■ Instructions to follow
The answer is the first line of the listing and every line after it through the one containing "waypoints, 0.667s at", exact, with pictures removed.

■ Dataset content
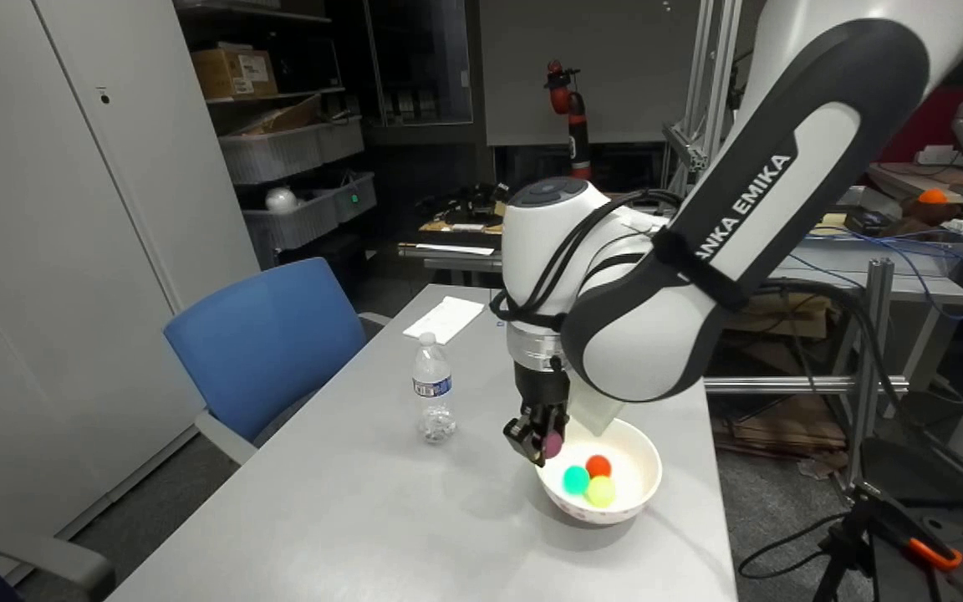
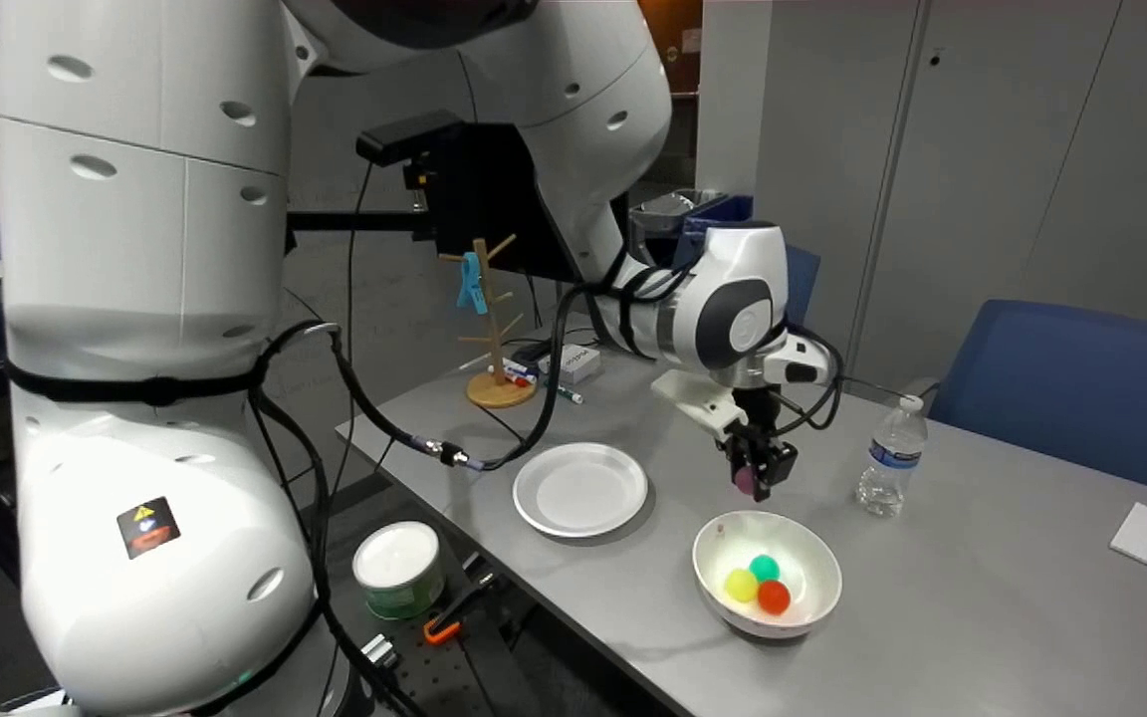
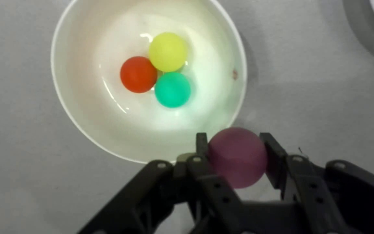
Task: Pick up the objects from the white bowl and place them on the white plate
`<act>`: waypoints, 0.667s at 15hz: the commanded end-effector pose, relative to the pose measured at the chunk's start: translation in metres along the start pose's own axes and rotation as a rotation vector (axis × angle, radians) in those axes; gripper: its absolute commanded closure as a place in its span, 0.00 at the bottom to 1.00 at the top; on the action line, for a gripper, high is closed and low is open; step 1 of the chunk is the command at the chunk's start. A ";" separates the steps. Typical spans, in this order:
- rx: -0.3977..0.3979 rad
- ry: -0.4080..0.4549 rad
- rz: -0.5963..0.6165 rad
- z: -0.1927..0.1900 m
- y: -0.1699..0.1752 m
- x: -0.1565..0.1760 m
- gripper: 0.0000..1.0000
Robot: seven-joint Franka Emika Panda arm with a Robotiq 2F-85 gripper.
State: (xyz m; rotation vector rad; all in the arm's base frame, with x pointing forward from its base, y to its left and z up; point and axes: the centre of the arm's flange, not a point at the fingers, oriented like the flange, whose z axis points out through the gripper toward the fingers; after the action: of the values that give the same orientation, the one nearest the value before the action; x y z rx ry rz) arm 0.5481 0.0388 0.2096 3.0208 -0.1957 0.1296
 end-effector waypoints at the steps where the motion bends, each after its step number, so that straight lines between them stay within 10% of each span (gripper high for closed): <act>1: 0.036 0.022 -0.073 -0.020 -0.042 -0.013 0.82; 10: 0.199 -0.117 -0.215 0.020 -0.138 -0.059 0.82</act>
State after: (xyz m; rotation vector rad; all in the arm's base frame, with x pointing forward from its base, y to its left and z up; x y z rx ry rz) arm 0.5153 0.1663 0.1885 3.1796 0.0691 0.0178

■ Completed exercise
Task: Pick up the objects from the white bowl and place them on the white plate
`<act>`: waypoints, 0.667s at 15hz: the commanded end-effector pose, relative to the pose measured at the chunk's start: translation in metres along the start pose's own axes and rotation as a rotation vector (axis × angle, radians) in those axes; gripper: its absolute commanded closure as a place in its span, 0.00 at the bottom to 1.00 at the top; on the action line, for a gripper, high is closed and low is open; step 1 of the chunk is the command at the chunk's start. A ";" separates the steps. Typical spans, in this order:

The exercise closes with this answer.